Work instruction: Please retype the listing below exactly, from its opening line through the line where "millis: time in" appears.

Given information:
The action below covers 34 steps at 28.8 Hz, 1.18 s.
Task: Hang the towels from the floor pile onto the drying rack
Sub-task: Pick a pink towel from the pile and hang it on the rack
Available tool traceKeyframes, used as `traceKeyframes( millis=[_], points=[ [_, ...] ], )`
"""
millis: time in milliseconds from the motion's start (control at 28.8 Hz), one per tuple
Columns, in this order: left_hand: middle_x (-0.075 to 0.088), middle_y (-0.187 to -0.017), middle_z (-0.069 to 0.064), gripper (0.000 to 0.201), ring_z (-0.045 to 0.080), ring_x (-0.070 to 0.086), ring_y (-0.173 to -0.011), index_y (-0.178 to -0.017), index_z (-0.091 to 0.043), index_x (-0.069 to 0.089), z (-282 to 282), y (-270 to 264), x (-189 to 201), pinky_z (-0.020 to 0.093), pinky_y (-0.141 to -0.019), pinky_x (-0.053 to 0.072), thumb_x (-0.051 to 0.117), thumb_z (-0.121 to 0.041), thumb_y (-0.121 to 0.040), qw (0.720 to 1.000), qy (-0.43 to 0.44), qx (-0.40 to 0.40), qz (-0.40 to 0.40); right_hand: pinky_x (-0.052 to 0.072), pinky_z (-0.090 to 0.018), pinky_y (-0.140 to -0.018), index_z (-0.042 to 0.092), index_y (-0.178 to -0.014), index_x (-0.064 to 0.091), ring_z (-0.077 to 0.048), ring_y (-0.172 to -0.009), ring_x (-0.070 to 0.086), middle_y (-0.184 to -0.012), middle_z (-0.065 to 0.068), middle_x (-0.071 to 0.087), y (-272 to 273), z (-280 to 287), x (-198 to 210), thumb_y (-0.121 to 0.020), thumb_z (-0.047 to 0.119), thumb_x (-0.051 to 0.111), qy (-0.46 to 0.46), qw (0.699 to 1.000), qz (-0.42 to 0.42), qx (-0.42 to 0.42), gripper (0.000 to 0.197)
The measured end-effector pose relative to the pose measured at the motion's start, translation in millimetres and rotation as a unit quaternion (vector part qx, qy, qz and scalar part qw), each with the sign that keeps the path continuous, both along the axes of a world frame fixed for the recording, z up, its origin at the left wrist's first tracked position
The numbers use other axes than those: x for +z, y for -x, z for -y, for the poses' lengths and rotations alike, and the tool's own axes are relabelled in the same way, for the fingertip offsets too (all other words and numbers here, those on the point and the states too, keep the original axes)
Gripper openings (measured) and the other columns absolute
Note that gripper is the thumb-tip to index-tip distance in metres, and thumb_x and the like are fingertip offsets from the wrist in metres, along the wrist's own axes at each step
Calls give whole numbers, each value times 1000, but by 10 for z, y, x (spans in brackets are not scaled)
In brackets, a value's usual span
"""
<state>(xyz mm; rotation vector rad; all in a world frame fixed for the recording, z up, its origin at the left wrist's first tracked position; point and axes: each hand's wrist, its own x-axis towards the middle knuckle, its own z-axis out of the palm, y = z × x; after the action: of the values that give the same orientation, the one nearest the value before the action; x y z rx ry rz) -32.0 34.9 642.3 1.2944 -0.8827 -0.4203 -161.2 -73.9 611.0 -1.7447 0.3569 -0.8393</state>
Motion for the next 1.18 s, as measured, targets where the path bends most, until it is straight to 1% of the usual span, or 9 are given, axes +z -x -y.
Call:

Result for this exercise:
The action below covers 34 steps at 28.8 Hz, 1.18 s.
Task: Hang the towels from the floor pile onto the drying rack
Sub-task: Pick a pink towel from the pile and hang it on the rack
Available tool traceKeyframes, used as `traceKeyframes( millis=[_], points=[ [_, ...] ], )`
"""
millis: time in milliseconds from the motion's start (control at 28.8 Hz), one per tuple

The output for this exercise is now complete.